• **Data for this task**:
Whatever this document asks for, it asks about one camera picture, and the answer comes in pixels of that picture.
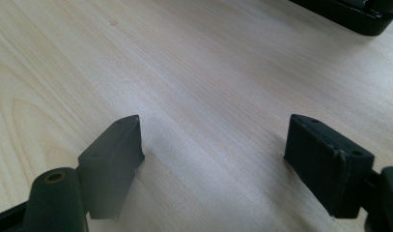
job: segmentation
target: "tabletop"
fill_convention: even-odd
[[[302,114],[393,165],[393,22],[364,37],[287,0],[0,0],[0,212],[134,114],[146,159],[91,231],[363,231],[283,156]]]

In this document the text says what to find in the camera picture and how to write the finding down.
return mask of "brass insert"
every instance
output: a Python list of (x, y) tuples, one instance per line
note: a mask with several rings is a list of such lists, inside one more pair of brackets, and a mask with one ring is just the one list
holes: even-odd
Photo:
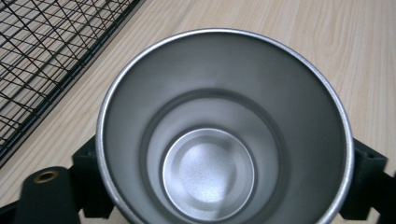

• **What you are asked to do**: Transcribe the lines above exactly, setting aside any picture among them.

• **Exercise solution**:
Whatever this document asks for, it asks about one camera picture, and the answer comes in pixels of that picture.
job: segmentation
target: "tabletop"
fill_convention: even-odd
[[[302,114],[393,165],[393,22],[364,37],[287,0],[0,0],[0,212],[134,114],[146,159],[91,231],[363,231],[283,156]]]

In this document the text says what to find in the camera picture and how to write the finding down.
return mask of "brass insert"
every instance
output: a Python list of (x, y) tuples, one instance per line
note: a mask with several rings is a list of such lists, inside one more pair of brackets, and a mask with one ring is just the one list
holes: even-odd
Photo:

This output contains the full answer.